TASK PROMPT -> Leaving the pictures out, transcribe the records below exactly.

DATA IN THIS EXERCISE ->

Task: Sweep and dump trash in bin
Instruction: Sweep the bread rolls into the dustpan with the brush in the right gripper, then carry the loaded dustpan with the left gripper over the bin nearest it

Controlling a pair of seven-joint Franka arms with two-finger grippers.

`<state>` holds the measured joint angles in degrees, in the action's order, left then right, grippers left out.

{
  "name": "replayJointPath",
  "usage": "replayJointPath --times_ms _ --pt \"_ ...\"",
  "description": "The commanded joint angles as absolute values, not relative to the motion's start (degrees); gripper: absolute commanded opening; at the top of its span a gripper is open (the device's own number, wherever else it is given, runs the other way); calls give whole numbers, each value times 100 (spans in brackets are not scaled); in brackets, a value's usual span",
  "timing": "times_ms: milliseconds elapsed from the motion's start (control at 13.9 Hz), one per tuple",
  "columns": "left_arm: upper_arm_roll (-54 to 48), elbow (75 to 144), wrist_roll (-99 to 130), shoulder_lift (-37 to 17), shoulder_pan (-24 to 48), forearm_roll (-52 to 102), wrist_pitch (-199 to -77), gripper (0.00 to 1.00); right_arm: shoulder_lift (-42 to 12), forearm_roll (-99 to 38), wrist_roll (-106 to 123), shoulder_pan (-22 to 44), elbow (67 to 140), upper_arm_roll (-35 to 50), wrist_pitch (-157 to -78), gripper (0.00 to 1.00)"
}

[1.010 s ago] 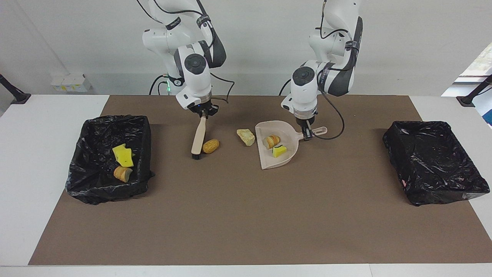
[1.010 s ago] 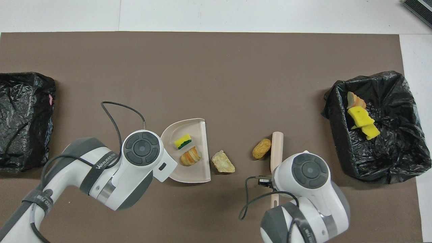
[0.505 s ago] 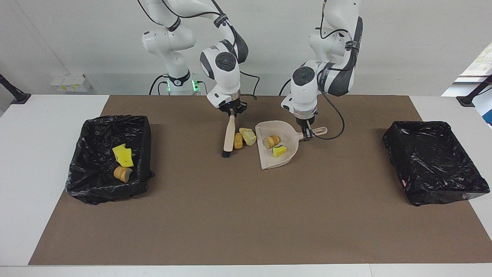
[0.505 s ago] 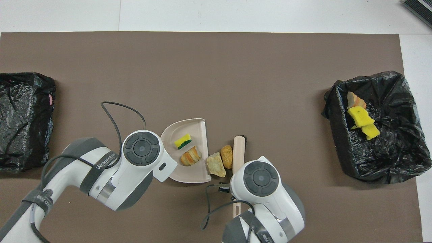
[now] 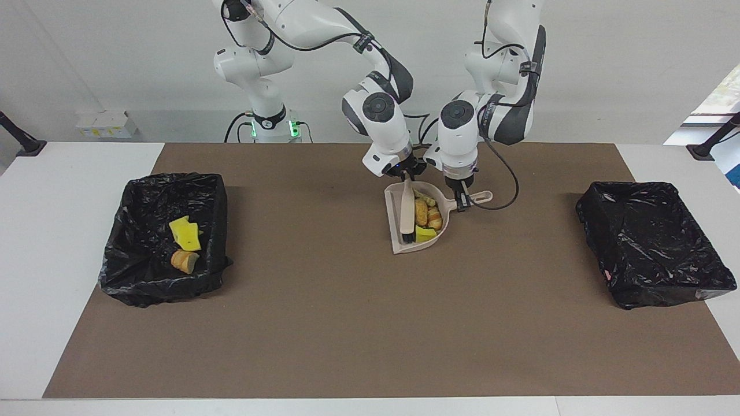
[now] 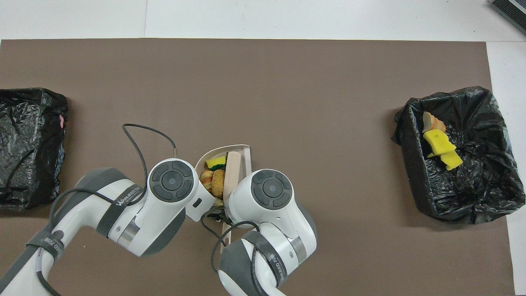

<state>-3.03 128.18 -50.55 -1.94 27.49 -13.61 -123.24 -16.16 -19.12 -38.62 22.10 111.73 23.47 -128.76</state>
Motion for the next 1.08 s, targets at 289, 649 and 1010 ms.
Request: replayJointPath --times_ms 289,649,1010 --pt "-281 13043 -5018 -79 2742 -1459 -12524 0 -1013 -1303 -3937 1865 11232 2303 -11235 0" --pt "-281 12885 -5133 -158 2646 -1459 -12480 0 -449 -897 -3920 1617 11250 2303 -10539 0" --pt "-281 12499 -5824 -141 2190 -1433 -12454 0 8 -817 -3911 1617 11250 2303 -10039 0"
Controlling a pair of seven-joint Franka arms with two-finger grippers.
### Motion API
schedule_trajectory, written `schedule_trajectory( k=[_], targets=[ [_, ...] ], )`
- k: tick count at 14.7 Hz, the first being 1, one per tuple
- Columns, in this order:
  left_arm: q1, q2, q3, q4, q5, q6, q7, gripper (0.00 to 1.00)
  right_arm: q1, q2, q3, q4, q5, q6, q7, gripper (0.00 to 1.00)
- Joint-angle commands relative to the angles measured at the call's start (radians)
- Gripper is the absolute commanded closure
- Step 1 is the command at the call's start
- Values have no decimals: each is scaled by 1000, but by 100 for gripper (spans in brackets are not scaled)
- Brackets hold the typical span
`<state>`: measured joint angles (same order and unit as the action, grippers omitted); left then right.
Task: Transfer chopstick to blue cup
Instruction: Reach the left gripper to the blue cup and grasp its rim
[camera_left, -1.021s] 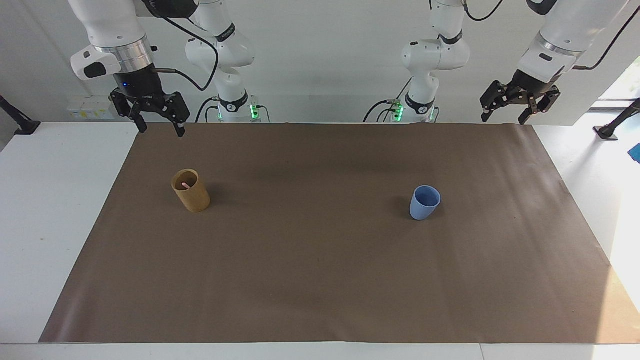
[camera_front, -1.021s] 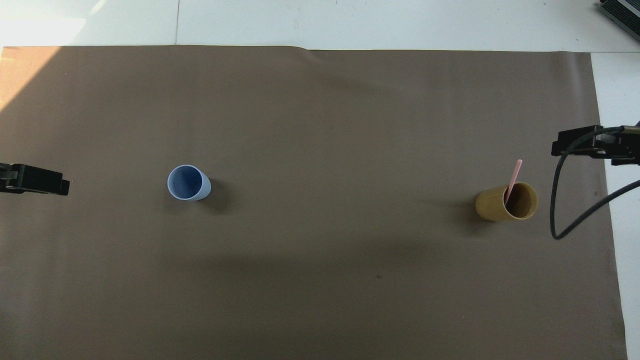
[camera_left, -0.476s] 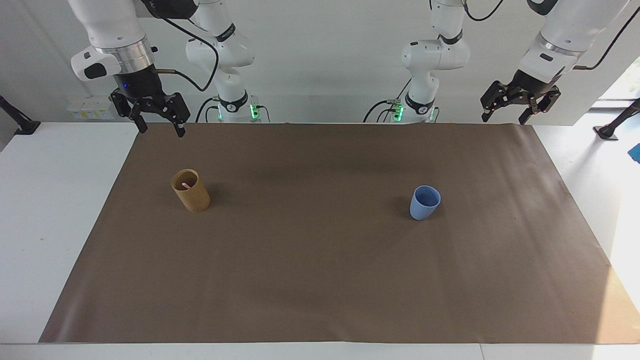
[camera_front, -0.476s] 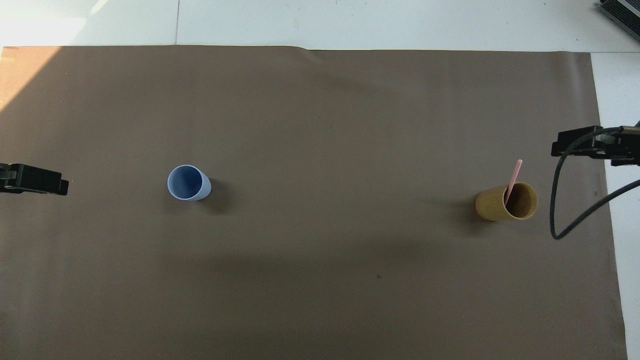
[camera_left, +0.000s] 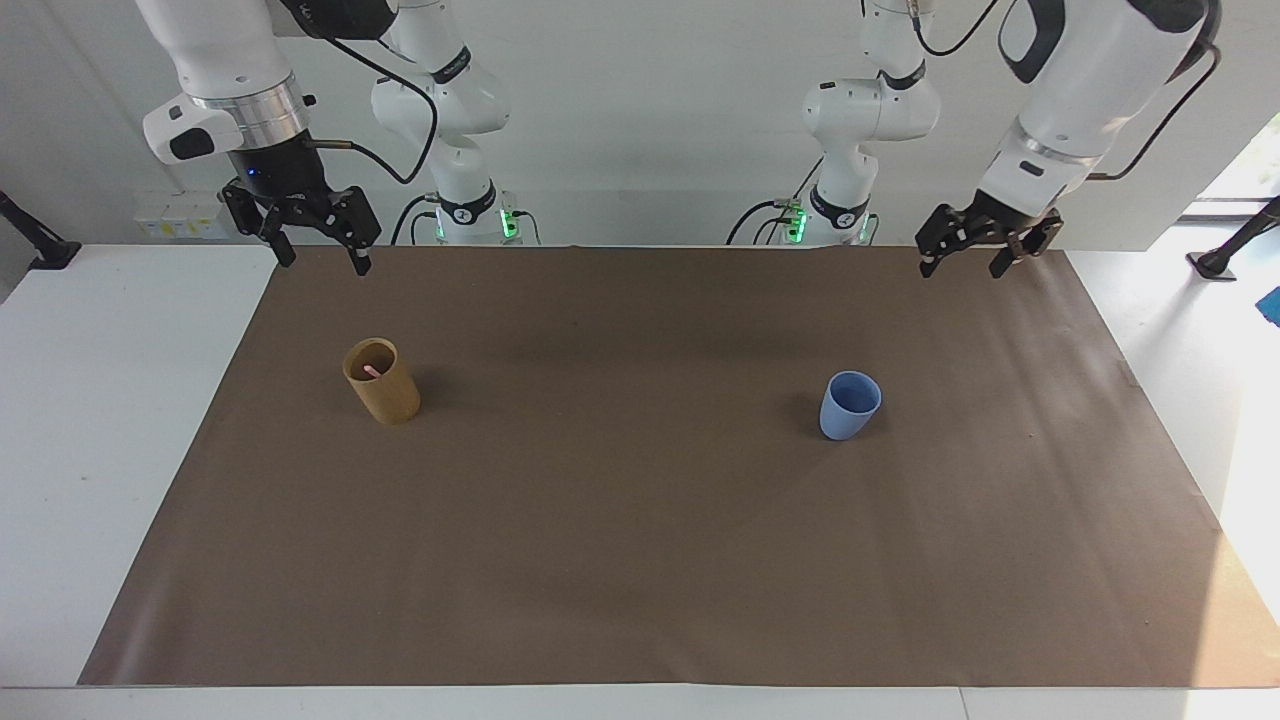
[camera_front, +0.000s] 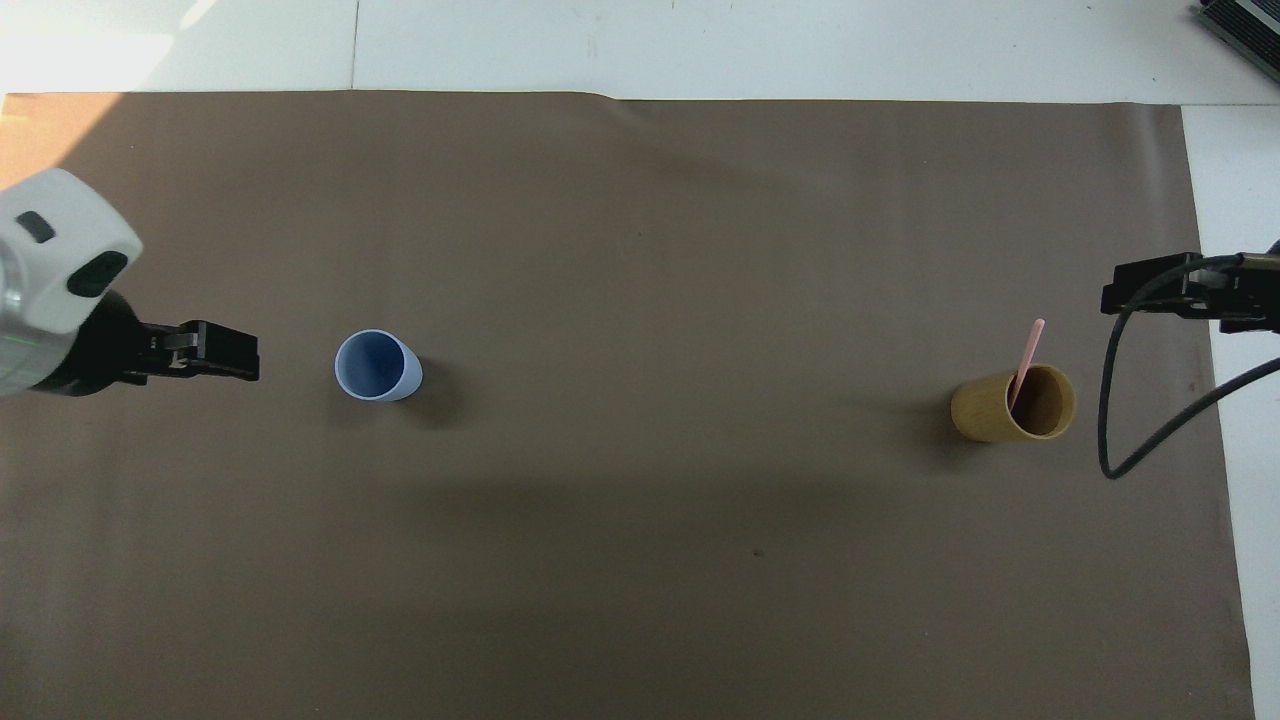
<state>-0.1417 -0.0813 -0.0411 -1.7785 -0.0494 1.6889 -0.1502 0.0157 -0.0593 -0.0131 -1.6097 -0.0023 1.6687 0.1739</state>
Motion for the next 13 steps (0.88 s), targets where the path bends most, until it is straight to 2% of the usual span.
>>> schedule_trajectory(
  k=[1,6,9,13],
  targets=[
    [-33,-6,10,-102,6,106,-45,0,-11,-25,1,-35,19,28,-24,0],
    [-13,78,12,-214,5,319,-95,0,-11,-24,1,-36,19,40,-24,0],
    [-18,159,12,-225,6,403,-103,0,-11,-25,1,-36,19,40,-24,0],
    [-25,199,12,-288,6,514,-94,0,-11,-24,1,-52,19,65,-27,0]
  ],
)
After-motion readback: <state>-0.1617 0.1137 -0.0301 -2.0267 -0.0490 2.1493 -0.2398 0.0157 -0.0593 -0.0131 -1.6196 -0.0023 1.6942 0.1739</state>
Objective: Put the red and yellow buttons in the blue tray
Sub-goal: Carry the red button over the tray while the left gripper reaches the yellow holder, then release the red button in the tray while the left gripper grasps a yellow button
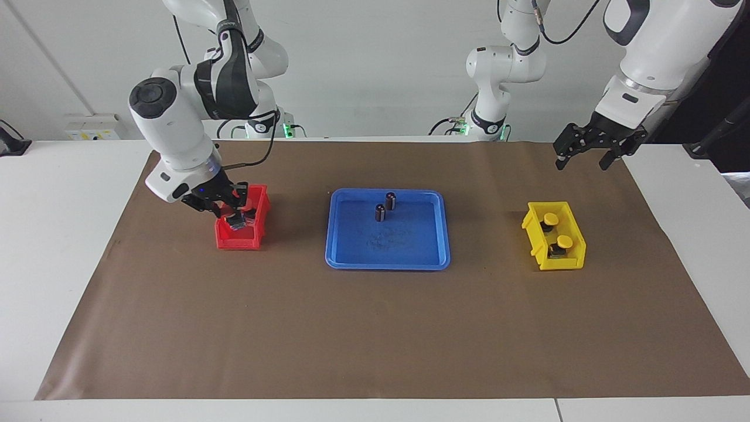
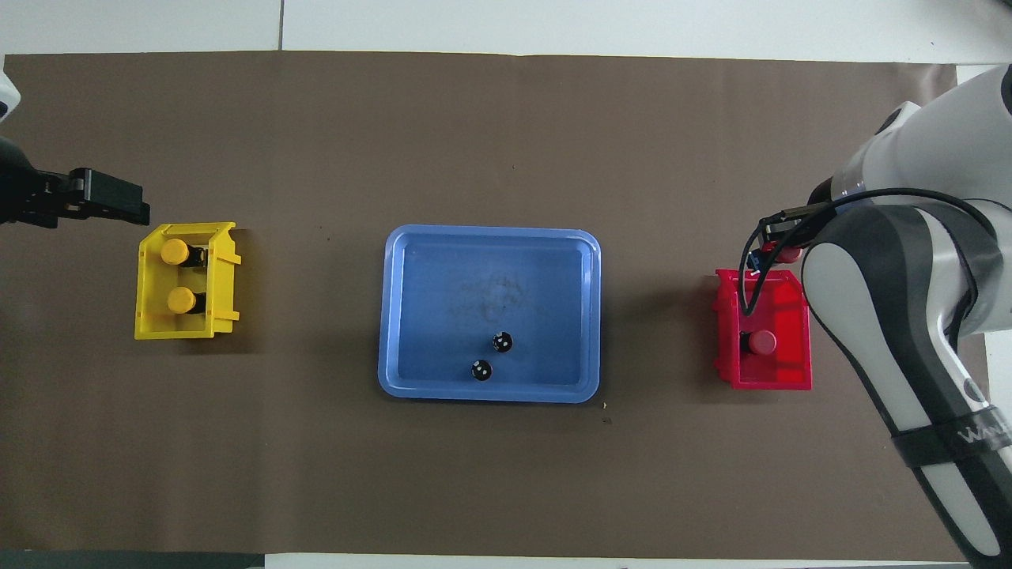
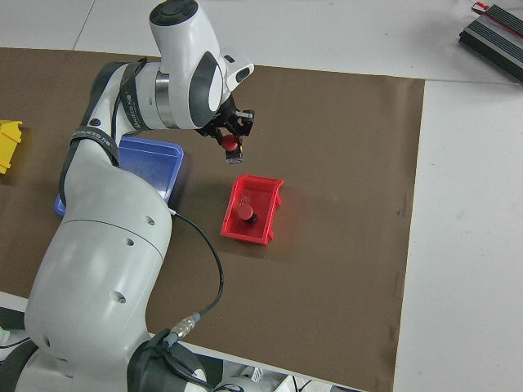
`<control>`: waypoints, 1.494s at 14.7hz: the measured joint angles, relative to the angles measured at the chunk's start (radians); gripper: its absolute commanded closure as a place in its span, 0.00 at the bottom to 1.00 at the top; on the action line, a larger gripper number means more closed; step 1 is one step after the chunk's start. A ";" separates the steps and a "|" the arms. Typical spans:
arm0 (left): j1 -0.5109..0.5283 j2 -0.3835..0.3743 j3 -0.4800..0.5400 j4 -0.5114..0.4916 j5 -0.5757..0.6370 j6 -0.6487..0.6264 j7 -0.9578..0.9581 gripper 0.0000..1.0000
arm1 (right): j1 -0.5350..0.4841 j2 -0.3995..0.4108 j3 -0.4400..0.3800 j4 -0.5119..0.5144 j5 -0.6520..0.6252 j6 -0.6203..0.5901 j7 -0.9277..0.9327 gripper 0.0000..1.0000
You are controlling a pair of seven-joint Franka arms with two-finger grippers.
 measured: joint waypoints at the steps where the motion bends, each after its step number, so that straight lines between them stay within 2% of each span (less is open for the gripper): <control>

EXERCISE OUTPUT ->
Task: Sweep and dump trash in bin
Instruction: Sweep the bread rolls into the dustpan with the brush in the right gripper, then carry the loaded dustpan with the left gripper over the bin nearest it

Controlling a pair of seven-joint Franka arms with two-finger grippers.

`<state>` holds the measured joint angles in degrees, in the action's order, left then right, grippers left out.

{
  "name": "replayJointPath",
  "usage": "replayJointPath --times_ms _ --pt \"_ ...\"",
  "description": "The commanded joint angles as absolute values, not relative to the motion's start (degrees); gripper: absolute commanded opening; at the top of its span a gripper is open (the device's own number, wherever else it is given, runs the other way); calls give whole numbers, each value times 100 (spans in brackets are not scaled); in brackets, a value's usual span",
  "timing": "times_ms: milliseconds elapsed from the motion's start (control at 13.9 Hz), one per tuple",
  "columns": "left_arm: upper_arm_roll (-54 to 48), elbow (75 to 144), wrist_roll (-99 to 130), shoulder_lift (-37 to 17), shoulder_pan (-24 to 48), forearm_roll (-52 to 102), wrist_pitch (-199 to -77), gripper (0.00 to 1.00); right_arm: shoulder_lift (-42 to 12), forearm_roll (-99 to 38), wrist_roll (-106 to 123), shoulder_pan (-22 to 44), elbow (67 to 140), upper_arm_roll (-35 to 50), wrist_pitch (-157 to -78), gripper (0.00 to 1.00)"
}

[1.010 s ago] 
[1.010 s ago] 
[0.505 s ago] 
[0.505 s ago] 
[now] 
[now] 

<state>-3.03 128.18 -50.55 -1.94 27.49 -13.61 -123.24 -16.16 -19.12 -38.62 22.10 111.73 23.47 -128.76</state>
Motion for the next 1.08 s, targets at 289, 649 and 1010 ms.
Request: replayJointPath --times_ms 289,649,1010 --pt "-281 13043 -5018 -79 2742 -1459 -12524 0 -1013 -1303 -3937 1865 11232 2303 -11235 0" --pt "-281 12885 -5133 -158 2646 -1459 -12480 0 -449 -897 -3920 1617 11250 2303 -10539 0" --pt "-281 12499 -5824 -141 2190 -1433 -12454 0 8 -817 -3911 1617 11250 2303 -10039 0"
Controlling a pair of seven-joint Franka arms with two-finger grippers.
### Motion API
schedule_trajectory, written `schedule_trajectory( k=[_], targets=[ [_, ...] ], )`
- k: tick count at 14.7 Hz, the first being 1, one per tuple
- Columns, in this order:
  left_arm: q1, q2, q3, q4, q5, q6, q7, gripper (0.00 to 1.00)
  right_arm: q1, q2, q3, q4, q5, q6, q7, gripper (0.00 to 1.00)
- Joint-angle commands relative to the angles measured at the call's start (radians)
- Gripper is the absolute commanded closure
- Step 1 is the command at the call's start
- Values have no decimals: each is scaled by 1000, but by 100 for gripper (spans in brackets are not scaled)
- Brackets hold the typical span
`<state>`: measured joint angles (same order and unit as the action, grippers omitted); left then right.
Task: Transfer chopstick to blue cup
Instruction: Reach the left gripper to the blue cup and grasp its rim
[camera_left, -1.021s] 
[camera_front, -1.021s] 
[camera_left, -0.476s] 
[camera_front, -0.476s] 
[camera_left, +0.000s] 
[camera_front, +0.000s] 
<state>-0.1417 -0.0813 -0.0411 -1.7785 -0.0494 1.6889 -0.1502 0.0157 -0.0593 -0.0131 -1.6097 -0.0023 1.6687 0.1739</state>
Motion for the next 13 steps (0.88 s), targets where the path bends most, until it is straight to 2% of the usual span.
>>> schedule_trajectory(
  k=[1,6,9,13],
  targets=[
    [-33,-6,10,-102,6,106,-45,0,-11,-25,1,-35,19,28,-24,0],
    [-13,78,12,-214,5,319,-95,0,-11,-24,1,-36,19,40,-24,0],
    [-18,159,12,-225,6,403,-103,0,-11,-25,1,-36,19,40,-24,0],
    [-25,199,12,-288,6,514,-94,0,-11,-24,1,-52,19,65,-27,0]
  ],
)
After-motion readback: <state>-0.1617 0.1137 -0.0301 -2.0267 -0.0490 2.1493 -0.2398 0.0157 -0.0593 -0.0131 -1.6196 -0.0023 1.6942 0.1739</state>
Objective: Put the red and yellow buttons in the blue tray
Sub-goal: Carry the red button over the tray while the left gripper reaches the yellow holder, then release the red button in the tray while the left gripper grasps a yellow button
`<control>`: waypoints, 1.494s at 14.7hz: the measured joint angles, relative to the angles measured at the chunk's start (radians); gripper: its absolute commanded closure as a place in its span, 0.00 at the bottom to 1.00 at the top; on the action line, a larger gripper number means more closed; step 1 is one step after the chunk's start. A ";" separates the steps and a "|" the arms. Typical spans:
arm0 (left): j1 -0.5109..0.5283 j2 -0.3835..0.3743 j3 -0.4800..0.5400 j4 -0.5114..0.4916 j5 -0.5757..0.6370 j6 -0.6487..0.6264 j7 -0.9578..0.9581 gripper 0.0000..1.0000
arm1 (right): j1 -0.5350..0.4841 j2 -0.3995..0.4108 j3 -0.4400..0.3800 j4 -0.5119..0.5144 j5 -0.6520..0.6252 j6 -0.6203..0.5901 j7 -0.9277..0.9327 gripper 0.0000..1.0000
You are controlling a pair of seven-joint Franka arms with two-finger grippers.
 measured: joint waypoints at the steps where the motion bends, each after its step number, so that straight lines between them stay within 2% of each span (less is open for the gripper): <control>

That is the entire output.